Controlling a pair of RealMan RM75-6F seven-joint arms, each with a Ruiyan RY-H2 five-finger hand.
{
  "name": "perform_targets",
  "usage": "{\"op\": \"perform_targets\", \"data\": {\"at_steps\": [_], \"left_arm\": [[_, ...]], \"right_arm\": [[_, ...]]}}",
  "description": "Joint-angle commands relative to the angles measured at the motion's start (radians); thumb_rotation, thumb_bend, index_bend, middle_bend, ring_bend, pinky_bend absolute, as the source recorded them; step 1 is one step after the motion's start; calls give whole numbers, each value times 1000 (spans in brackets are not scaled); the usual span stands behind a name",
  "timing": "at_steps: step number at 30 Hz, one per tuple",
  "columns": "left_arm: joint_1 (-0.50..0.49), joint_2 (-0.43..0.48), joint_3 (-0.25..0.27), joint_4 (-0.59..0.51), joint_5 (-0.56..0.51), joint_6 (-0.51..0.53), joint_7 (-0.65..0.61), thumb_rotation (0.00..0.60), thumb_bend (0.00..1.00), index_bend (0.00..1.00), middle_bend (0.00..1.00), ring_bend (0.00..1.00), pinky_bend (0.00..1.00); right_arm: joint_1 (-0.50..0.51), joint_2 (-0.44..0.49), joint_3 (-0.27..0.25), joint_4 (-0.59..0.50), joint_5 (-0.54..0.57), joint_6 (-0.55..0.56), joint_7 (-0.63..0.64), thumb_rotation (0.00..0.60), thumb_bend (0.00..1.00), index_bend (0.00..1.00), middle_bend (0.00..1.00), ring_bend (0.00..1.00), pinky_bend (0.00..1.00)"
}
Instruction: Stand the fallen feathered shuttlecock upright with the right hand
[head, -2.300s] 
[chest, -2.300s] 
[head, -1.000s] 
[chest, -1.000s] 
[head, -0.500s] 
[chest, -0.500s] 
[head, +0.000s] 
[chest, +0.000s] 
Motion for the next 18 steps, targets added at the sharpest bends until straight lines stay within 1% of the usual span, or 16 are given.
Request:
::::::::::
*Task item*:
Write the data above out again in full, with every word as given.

*Exercise solution*:
Controlling a pair of RealMan RM75-6F seven-joint arms, each with a Ruiyan RY-H2 five-finger hand.
{
  "name": "perform_targets",
  "usage": "{\"op\": \"perform_targets\", \"data\": {\"at_steps\": [_], \"left_arm\": [[_, ...]], \"right_arm\": [[_, ...]]}}",
  "description": "Joint-angle commands relative to the angles measured at the motion's start (radians); thumb_rotation, thumb_bend, index_bend, middle_bend, ring_bend, pinky_bend absolute, as the source recorded them; step 1 is one step after the motion's start; calls give whole numbers, each value times 1000 (spans in brackets are not scaled); the usual span stands behind a name",
  "timing": "at_steps: step number at 30 Hz, one per tuple",
  "columns": "left_arm: joint_1 (-0.50..0.49), joint_2 (-0.43..0.48), joint_3 (-0.25..0.27), joint_4 (-0.59..0.51), joint_5 (-0.56..0.51), joint_6 (-0.51..0.53), joint_7 (-0.65..0.61), thumb_rotation (0.00..0.60), thumb_bend (0.00..1.00), index_bend (0.00..1.00), middle_bend (0.00..1.00), ring_bend (0.00..1.00), pinky_bend (0.00..1.00); right_arm: joint_1 (-0.50..0.51), joint_2 (-0.44..0.49), joint_3 (-0.27..0.25), joint_4 (-0.59..0.50), joint_5 (-0.54..0.57), joint_6 (-0.55..0.56), joint_7 (-0.63..0.64), thumb_rotation (0.00..0.60), thumb_bend (0.00..1.00), index_bend (0.00..1.00), middle_bend (0.00..1.00), ring_bend (0.00..1.00), pinky_bend (0.00..1.00)"
}
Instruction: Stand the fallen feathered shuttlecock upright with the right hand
[head, -2.300s] 
[chest, -2.300s] 
[head, -1.000s] 
[chest, -1.000s] 
[head, -0.500s] 
[chest, -0.500s] 
[head, +0.000s] 
[chest, +0.000s] 
Motion for the next 18 steps, targets added at the sharpest bends until straight lines stay within 1% of the usual span, or 16 are given.
Request:

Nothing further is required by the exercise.